Tradition dictated that only men and women be married. Survival meant that all of us would. They matched me with your father. They checked our bloodlines, had us sign the marriage contract. The Council told us that our compatibility made us soul mates. He was my bashert, my destiny.
Hogwash.
Please don’t be mistaken—I’ve come to have some affection for your father, an old man with soft laughter and kind, gray eyes. But at first our home was a silent one. Perhaps we were both grieving for what we left behind the day we boarded. Our families, our homes . . . our planet. We were strangers, and we had nothing to say to each other. I had never even loved a man before. But soon friendship blossomed between us like a timid flower, poking its head up through the soil. I called him the Professor, which had been his title back on Earth. He called me Mary Ann, a reference to an ancient TV show I’d never seen. It wasn’t love, but it was fondness and friendship, and in those first long, dark nights in space, that was enough.
When the ship was five years out, we were told to procreate. On Earth I had known about the artificial wombs that were popular with younger, wealthier women, women who feared they would otherwise lose their figures. But then I felt certain that I would never use one, would never be a mother.
The Council made sure I knew how life on board was tenuously balanced, precarious. Every woman who chose not to be a mother and every man who turned his back on fatherhood would represent a job that would one day go undone and a precious bloodline that would one day die. You were our duty and more, our purpose. We would be parents because it would be so very wrong to be everything but. I did what they said. I became a good Asherati. After all, I’d agreed to it—signed on the dotted line not once but twice, at boarding and on the day that I was wed.
We made your brother first. I picked his name, one that fit with the growing tradition of the ship—the strong, masculine ending—but one that honored what I had lost, too. Anson.
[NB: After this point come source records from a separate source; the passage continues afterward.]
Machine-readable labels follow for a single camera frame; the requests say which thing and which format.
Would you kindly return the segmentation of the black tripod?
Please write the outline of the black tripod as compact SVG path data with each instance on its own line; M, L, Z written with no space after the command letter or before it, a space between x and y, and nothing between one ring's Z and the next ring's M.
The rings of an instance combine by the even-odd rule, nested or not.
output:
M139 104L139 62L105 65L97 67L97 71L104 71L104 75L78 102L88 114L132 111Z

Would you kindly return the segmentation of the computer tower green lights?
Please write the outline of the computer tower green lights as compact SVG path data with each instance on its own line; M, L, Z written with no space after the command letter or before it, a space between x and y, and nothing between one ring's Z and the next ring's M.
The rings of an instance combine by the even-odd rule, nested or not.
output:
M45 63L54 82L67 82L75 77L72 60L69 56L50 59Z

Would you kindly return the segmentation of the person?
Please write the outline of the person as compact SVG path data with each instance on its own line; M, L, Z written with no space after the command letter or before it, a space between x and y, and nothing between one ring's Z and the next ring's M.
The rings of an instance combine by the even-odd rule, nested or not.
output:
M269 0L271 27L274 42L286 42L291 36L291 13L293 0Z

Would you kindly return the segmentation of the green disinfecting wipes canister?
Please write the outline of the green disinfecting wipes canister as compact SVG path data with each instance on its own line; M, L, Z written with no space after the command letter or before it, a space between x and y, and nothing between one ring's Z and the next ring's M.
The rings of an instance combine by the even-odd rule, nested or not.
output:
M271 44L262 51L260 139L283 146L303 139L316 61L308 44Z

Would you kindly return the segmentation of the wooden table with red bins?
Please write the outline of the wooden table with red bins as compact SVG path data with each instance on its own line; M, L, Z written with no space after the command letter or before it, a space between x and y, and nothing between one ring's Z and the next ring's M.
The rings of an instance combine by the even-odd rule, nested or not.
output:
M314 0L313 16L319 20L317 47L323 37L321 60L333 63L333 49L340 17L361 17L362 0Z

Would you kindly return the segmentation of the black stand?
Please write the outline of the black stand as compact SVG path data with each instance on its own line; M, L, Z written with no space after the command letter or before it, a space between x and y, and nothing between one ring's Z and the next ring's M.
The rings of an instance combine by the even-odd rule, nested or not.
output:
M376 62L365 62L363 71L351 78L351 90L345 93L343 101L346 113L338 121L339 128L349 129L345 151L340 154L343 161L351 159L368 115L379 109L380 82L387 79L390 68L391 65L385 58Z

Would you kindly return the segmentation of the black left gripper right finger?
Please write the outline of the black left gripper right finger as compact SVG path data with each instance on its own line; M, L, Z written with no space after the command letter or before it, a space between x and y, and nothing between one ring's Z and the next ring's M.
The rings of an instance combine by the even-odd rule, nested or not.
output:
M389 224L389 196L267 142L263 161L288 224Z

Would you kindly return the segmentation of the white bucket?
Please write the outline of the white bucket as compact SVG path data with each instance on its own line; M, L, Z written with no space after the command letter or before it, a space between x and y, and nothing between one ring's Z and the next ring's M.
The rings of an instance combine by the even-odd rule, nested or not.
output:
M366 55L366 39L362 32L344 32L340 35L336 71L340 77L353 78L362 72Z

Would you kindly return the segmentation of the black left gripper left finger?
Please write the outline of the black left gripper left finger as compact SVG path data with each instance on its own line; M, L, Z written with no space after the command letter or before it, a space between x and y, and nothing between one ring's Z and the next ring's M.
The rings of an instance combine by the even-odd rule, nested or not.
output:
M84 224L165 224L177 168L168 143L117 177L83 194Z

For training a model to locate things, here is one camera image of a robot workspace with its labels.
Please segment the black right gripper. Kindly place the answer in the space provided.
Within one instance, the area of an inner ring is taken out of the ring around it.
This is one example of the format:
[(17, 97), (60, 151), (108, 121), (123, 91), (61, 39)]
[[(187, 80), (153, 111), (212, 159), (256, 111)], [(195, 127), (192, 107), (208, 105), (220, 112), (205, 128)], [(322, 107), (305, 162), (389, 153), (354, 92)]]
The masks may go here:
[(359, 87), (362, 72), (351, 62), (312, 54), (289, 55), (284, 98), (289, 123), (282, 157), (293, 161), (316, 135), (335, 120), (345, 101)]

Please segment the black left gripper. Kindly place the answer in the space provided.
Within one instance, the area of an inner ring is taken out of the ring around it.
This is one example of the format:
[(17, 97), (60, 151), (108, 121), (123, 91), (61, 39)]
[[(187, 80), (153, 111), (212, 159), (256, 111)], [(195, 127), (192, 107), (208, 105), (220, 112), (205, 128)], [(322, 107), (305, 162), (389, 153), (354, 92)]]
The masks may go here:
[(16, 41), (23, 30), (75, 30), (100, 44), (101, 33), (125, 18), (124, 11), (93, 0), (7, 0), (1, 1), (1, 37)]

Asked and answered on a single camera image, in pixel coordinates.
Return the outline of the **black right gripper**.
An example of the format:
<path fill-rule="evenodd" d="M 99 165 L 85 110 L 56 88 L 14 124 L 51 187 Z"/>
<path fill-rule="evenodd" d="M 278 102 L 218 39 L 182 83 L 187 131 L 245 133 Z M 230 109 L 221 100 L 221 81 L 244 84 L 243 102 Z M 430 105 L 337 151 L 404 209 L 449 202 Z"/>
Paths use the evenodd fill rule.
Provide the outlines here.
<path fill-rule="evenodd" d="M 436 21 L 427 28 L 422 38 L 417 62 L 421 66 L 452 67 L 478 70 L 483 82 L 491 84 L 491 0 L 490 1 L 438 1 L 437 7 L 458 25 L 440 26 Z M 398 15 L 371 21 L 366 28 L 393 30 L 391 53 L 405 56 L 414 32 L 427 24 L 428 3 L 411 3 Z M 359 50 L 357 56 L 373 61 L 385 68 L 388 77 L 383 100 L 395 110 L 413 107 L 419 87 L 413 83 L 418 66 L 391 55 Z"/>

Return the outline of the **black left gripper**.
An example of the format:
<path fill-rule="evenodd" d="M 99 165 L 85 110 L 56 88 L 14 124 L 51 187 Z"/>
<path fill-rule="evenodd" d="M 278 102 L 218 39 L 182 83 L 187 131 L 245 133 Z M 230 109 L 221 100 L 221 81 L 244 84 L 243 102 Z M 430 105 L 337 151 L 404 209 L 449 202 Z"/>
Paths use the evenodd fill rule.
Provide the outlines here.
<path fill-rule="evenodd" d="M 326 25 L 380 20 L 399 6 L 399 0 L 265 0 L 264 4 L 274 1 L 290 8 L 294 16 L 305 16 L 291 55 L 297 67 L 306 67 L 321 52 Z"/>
Because I wouldn’t have known him if it hadn’t been for Annie. Because he was, in a way, her son as well. Because no matter what the Council said, I knew that I’d met my bashert years ago—and lost her.
Four years later, before you were even born, your father named you. He pressed his gloved hand to your egg, saw the mass of cells, the flutter of a heartbeat moving within, and said one word: “Terra.”
That’s when I knew the truth about your father, how the seeds of discontent grew within him as they did me. He, too, was always looking back—over his shoulder to everything we had left behind, even when we both should have been looking forward.
PART TWO
ORBIT
WINTER, 4 MONTHS TILL LANDING
11
Koen and I took to walking together. It was his idea—he said that it was how all the other couples spent their evenings. So we strolled through the districts, past the shops and by the grain and salt silos. We’d see our classmates, many of them paired now like we were. Koen would nod to the boys. I’d blush and look away; the other girls would do the same. That’s how I knew that I was doing the right thing—the ordinary thing. Because I saw everyone else going for walks, red cheeked, exhilarated and a little embarrassed by the sudden onset of adulthood too.